**YOUR ASSIGNMENT**
Examine each line of the data. Copy those that contain the string "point".

**DATASET CONTENT**

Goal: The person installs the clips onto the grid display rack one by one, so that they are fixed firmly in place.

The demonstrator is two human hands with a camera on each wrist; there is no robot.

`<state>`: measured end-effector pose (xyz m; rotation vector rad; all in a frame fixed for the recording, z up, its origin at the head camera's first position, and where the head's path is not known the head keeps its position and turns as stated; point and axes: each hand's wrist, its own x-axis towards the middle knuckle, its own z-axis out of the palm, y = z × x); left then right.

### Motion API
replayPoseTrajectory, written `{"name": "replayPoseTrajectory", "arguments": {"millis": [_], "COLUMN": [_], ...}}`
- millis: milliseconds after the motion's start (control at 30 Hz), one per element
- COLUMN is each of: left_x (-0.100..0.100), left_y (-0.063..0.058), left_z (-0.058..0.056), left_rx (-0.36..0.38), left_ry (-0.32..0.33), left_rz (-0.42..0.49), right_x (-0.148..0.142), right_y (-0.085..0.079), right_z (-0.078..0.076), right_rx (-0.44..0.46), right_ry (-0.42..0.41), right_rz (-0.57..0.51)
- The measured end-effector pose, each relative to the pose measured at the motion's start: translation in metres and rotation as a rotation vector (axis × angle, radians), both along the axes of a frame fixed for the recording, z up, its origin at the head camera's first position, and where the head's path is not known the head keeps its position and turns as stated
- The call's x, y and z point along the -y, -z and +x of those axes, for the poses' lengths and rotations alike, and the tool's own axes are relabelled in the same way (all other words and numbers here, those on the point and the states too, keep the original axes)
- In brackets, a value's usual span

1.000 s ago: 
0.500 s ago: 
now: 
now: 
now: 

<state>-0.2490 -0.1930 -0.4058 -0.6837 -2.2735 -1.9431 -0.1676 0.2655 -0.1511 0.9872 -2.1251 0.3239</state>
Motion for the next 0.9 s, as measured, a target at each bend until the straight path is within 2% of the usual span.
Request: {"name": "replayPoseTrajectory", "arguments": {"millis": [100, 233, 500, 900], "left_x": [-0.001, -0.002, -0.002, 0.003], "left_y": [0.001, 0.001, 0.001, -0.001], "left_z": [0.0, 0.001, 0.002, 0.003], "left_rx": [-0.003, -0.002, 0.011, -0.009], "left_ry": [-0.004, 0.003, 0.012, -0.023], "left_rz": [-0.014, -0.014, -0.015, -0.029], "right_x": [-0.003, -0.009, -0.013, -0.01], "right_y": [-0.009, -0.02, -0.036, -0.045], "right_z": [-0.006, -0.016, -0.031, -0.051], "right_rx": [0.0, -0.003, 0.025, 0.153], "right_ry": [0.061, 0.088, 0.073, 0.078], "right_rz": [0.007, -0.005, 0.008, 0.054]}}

**EXPECTED OUTPUT**
`<state>`: measured end-effector pose (xyz m; rotation vector rad; all in a frame fixed for the recording, z up, its origin at the head camera's first position, and where the head's path is not known the head keeps its position and turns as stated; point and axes: each hand's wrist, its own x-axis towards the middle knuckle, its own z-axis out of the palm, y = z × x); left then right.
- The call's x, y and z point along the -y, -z and +x of those axes, for the poses' lengths and rotations alike, and the tool's own axes are relabelled in the same way (all other words and numbers here, those on the point and the states too, keep the original axes)

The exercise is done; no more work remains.